CHANTILLY, Va. — An in-depth review of the commercial television broadcasting business by BIA/Kelsey indicates that the investment large and medium market stations are considering making in the ATSC 3.0 standard would be recouped within three years. The new report, “The Business Case for ATSC 3.0,” examines ATSC from a business perspective by exploring the advantages this new standard will bring to the industry, in particular as it relates to ad revenue, television viewership and managing digital competition.

“ATSC 3.0 will change the business of broadcasting into a next generation wireless communications business,” said Mark Fratrik, chief economist and SVP, BIA/Kelsey. “This new technology will give Broadcasters the ability to pursue multiple new business models which will significantly diversify their current revenue mix.”

At the core of broadcasters’ ATSC 3.0 expectations is the ability to offer a new internet protocol (IP) platform to better satisfy the changing needs of consumers and advertisers. The paper examines the business objectives for the television broadcasting industry and its members around the ATSC 3.0 migration, which include:

  • Maintaining or increasing viewership by offering superior service to their viewing audience, including the delivery of a higher quality experience, more programming options, and ongoing innovation to accommodate expected (and unexpected) abrupt and hard-to-predict changing viewing patterns;
  • Raising advertising revenue through increased viewership, better ad targeting, dramatically expanded and more accurate viewership tracking, and a capability to better integrate multiplatform campaigns; and
  • Growing non-advertising revenue through the development of new IP-based broadcasting and non-broadcasting business models. As the business of television broadcasting morphs into a broader content distribution service, many new service offerings will evolve.

The report also covers concerns related to the ATSC 3.0 conversion, which include overall capital cost, providing uninterrupted service to their existing audience and determining the relevant time frame for transition.
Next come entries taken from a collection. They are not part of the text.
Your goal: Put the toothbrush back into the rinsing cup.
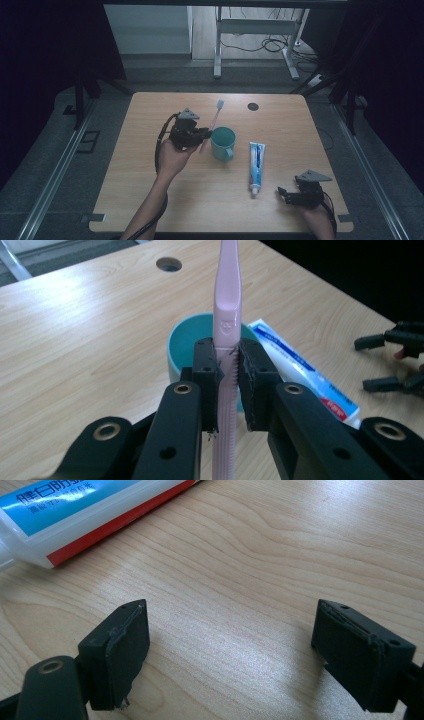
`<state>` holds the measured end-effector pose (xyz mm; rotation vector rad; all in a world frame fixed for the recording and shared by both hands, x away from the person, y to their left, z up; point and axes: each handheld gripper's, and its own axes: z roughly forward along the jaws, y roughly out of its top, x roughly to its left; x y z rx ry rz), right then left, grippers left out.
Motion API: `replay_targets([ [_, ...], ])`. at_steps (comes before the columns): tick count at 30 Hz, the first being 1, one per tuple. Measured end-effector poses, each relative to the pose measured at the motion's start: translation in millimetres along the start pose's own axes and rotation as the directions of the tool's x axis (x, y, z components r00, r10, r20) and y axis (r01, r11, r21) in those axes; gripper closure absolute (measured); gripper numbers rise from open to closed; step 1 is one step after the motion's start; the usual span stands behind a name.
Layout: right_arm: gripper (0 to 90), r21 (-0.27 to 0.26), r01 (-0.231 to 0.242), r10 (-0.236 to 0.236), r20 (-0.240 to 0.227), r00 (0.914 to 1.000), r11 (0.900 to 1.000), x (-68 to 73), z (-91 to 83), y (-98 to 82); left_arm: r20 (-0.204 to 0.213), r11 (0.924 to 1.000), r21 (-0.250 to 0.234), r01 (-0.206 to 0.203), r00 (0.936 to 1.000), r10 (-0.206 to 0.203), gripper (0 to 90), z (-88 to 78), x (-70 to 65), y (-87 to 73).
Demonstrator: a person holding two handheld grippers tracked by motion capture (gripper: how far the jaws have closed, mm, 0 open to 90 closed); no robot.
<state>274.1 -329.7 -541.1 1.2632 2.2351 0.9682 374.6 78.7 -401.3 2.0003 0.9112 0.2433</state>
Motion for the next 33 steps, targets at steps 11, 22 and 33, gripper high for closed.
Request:
replay_targets([
  [11,15.2,0.0,-0.001,0.001,-0.001,1.0,1.0,0.0,0.0,0.0,-0.02,0.9985,-0.055,-0.008,0.9998,0.007,79.1,17.6,-6.1,9.3],
  [22,15.2,0.001,0.0,0.0,-0.001,1.0,1.0,0.0,0.0,0.0,-0.042,0.995,-0.1,0.005,0.9991,-0.009,79.1,38.8,-8.4,12.7],
  [33,15.1,0.001,-0.001,0.001,-0.001,1.0,1.0,0.0,0.0,0.0,-0.063,0.9904,-0.137,0.017,0.9976,-0.026,78.9,51.9,-7.9,10.7],
])
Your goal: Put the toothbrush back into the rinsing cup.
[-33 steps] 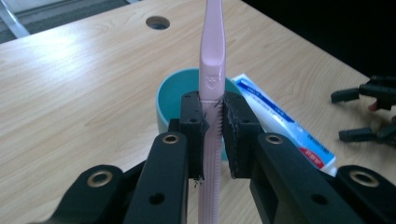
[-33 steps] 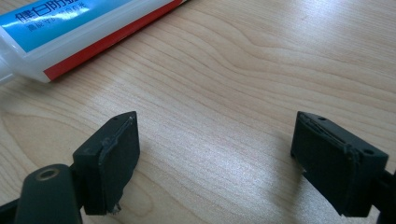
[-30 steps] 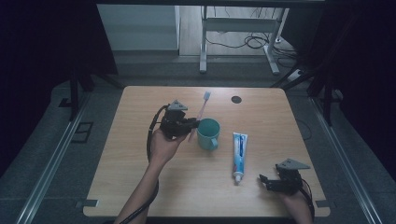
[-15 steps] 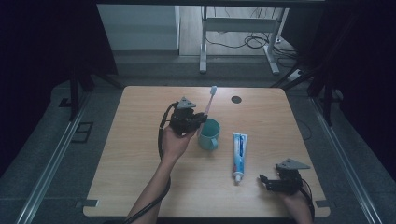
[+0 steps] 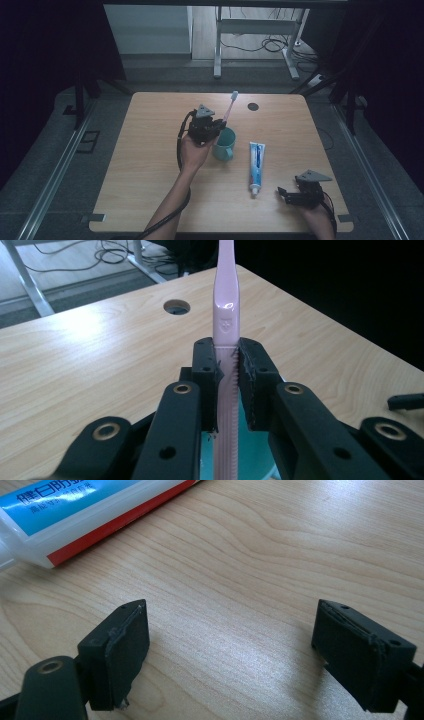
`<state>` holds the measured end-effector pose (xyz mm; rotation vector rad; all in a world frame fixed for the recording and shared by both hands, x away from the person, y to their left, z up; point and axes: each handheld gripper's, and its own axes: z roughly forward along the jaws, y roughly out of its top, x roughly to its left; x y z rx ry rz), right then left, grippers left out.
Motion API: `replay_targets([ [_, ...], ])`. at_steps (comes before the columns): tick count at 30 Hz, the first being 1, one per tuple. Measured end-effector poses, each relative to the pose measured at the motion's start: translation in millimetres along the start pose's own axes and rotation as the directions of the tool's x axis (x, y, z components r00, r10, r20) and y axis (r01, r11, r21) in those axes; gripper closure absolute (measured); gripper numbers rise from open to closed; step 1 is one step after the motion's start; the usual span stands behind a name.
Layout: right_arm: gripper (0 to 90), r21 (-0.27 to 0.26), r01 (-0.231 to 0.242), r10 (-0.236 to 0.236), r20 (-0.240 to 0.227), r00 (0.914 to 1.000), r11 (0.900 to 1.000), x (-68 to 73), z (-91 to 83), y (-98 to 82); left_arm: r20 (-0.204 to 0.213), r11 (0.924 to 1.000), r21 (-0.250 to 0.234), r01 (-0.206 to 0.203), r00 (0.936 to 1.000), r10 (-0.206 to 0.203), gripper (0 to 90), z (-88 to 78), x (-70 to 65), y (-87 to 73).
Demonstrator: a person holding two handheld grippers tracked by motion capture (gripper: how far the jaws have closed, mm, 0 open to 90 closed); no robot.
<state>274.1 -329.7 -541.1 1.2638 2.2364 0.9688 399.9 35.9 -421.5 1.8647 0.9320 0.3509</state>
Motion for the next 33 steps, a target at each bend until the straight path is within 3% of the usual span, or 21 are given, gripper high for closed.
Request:
replay_targets([
  [11,15.1,0.0,0.0,0.0,0.0,1.0,1.0,0.0,0.0,0.0,-0.014,1.0,-0.006,-0.003,0.9999,0.003,78.9,9.3,0.5,-0.7],
  [33,14.9,0.0,0.0,0.0,0.0,1.0,1.0,0.0,0.0,0.0,-0.05,0.9993,0.036,-0.003,0.9987,0.004,78.8,30.6,1.0,-26.7],
])
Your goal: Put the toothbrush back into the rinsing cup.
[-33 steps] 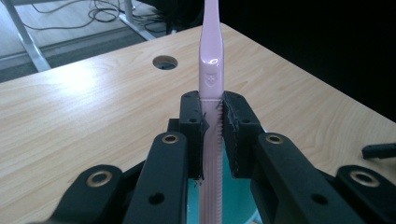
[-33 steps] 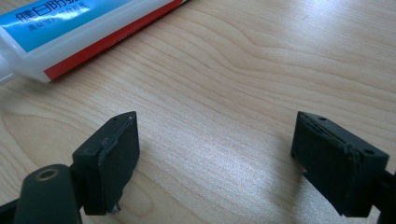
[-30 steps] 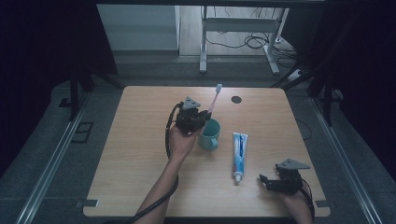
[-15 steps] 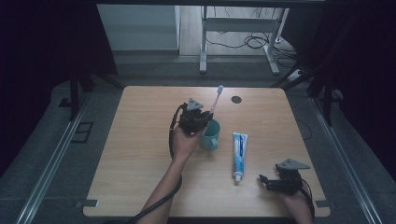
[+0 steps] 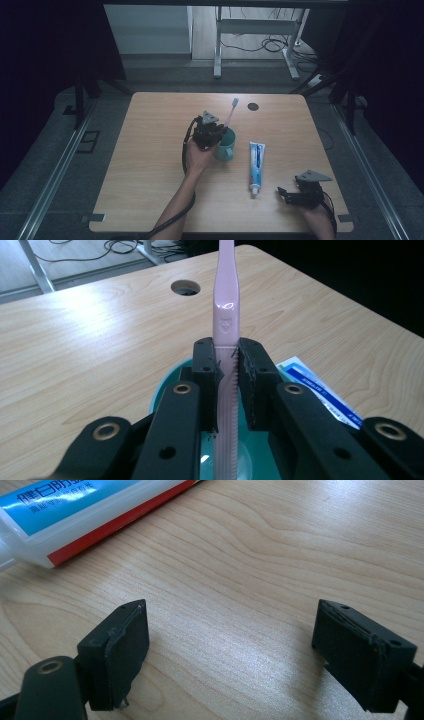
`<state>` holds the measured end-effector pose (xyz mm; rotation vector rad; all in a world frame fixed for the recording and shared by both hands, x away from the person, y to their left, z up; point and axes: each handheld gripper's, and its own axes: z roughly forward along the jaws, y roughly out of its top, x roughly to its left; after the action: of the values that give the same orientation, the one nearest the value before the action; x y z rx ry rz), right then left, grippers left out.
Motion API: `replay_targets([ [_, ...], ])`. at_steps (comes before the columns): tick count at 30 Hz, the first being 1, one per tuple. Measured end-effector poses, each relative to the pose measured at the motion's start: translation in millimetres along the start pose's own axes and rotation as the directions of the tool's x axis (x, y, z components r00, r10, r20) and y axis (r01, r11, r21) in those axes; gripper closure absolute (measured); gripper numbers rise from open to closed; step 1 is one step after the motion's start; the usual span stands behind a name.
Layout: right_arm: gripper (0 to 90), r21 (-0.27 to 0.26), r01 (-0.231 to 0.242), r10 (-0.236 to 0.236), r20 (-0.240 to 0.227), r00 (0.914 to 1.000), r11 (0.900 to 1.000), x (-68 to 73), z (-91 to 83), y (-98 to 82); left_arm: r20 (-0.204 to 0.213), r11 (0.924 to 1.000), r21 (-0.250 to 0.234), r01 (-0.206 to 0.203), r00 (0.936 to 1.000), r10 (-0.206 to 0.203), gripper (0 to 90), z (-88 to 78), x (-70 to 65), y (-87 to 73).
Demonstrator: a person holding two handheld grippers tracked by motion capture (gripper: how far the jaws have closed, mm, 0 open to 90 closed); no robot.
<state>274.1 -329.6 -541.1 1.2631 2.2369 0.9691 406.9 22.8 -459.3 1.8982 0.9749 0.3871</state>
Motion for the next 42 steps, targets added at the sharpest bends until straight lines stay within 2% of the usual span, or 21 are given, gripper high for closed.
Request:
replay_targets([
  [6,15.0,0.001,0.0,0.0,0.0,1.0,1.0,0.0,0.0,0.0,-0.004,0.9996,0.029,-0.003,1.0,0.004,78.8,4.6,-0.4,-5.0],
  [10,15.0,0.001,-0.001,0.001,0.0,1.0,1.0,0.1,0.0,0.0,-0.01,0.9981,0.058,-0.019,0.9998,0.02,78.7,8.0,-2.5,-6.0],
  [16,14.9,0.001,-0.001,0.001,0.0,1.0,1.0,0.0,0.0,0.0,-0.022,0.9942,0.103,-0.034,0.9991,0.036,78.6,12.6,-5.4,-6.8],
  [25,14.9,0.001,-0.001,0.001,0.0,1.0,1.0,0.1,-0.1,0.0,-0.029,0.9871,0.157,-0.034,0.9988,0.039,78.2,17.2,-5.0,-9.2],
  [36,14.9,0.001,-0.002,0.002,0.0,1.0,1.0,0.1,-0.1,0.0,-0.017,0.9787,0.203,-0.031,0.9992,0.035,77.7,20.3,-4.7,-10.1],
  [40,14.9,0.001,-0.002,0.002,0.0,1.0,1.0,0.1,-0.1,0.0,-0.016,0.9785,0.204,-0.031,0.9993,0.034,77.1,21.1,-5.4,-10.3],
  [42,14.9,0.001,-0.001,0.001,0.0,1.0,1.0,0.1,-0.1,0.0,-0.017,0.9788,0.203,-0.029,0.9993,0.033,73.9,21.1,-5.9,-10.0],
])
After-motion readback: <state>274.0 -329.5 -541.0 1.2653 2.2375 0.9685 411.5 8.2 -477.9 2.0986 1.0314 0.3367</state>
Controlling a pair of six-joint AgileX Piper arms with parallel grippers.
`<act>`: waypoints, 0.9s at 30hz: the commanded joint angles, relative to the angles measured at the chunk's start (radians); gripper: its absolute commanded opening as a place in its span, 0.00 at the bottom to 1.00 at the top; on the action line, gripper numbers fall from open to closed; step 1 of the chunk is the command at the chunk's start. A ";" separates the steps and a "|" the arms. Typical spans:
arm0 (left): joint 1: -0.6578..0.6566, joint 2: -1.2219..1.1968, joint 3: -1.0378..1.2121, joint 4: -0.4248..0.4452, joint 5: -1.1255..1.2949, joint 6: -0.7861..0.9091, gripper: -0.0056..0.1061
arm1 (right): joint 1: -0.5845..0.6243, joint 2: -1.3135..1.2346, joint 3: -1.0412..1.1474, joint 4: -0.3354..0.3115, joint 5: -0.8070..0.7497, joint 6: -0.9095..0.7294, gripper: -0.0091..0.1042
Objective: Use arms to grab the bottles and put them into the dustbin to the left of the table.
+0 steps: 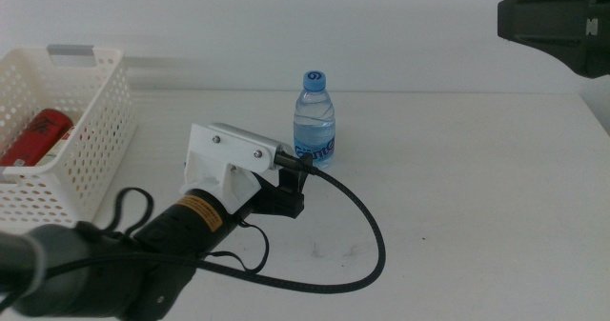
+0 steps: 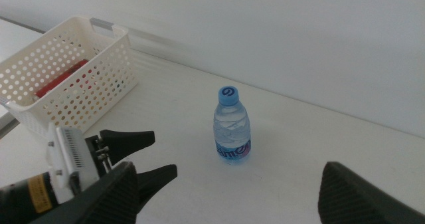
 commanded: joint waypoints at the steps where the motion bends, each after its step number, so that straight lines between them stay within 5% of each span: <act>1: 0.000 0.051 -0.019 -0.020 -0.105 -0.009 0.89 | 0.001 -0.002 0.005 -0.009 -0.012 -0.001 0.80; 27: 0.042 0.501 -0.544 -0.055 0.072 0.072 0.89 | 0.001 -0.002 0.005 -0.009 -0.012 -0.001 0.80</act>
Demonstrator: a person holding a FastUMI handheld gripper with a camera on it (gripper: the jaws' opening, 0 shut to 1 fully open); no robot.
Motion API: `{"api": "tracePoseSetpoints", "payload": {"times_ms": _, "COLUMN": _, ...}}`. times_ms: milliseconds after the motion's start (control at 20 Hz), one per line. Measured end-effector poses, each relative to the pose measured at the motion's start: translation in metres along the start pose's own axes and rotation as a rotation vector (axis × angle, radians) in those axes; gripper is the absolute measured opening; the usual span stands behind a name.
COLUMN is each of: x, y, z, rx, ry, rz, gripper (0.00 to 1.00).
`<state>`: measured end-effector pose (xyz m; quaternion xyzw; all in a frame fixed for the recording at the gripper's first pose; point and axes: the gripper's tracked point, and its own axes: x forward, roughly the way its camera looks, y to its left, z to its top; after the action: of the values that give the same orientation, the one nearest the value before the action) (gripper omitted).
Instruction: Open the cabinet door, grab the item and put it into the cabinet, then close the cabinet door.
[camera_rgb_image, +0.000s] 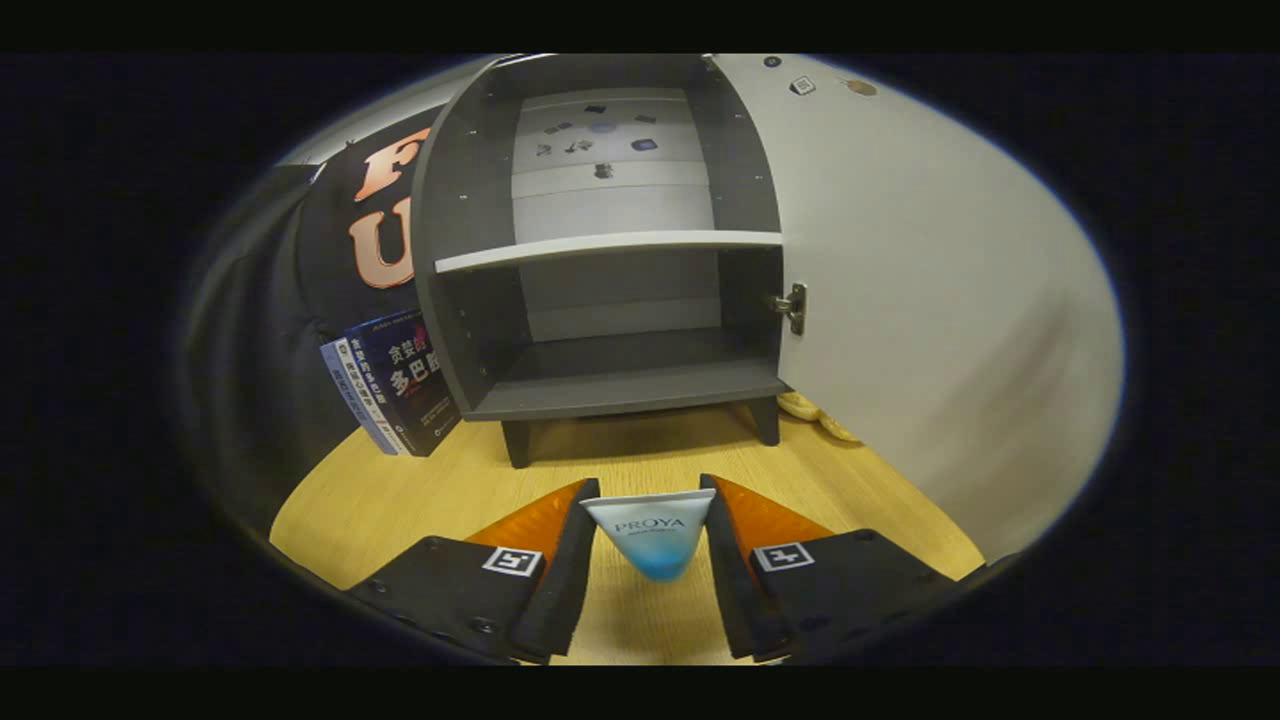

“The biggest opportunities around the implementation of ATSC 3.0 are that it will give broadcasters a new opportunity to grow and address their major concerns like reversing recent local television station viewing trends,” explained Mark Fratrik. “In our report, we present the business model for implementing ATSC 3.0 based upon our assumptions of the speed of introduction and acceptance by consumers, advertisers and other players in the media ecosystem and overall it’s quite positive for the vast majority of local television stations.”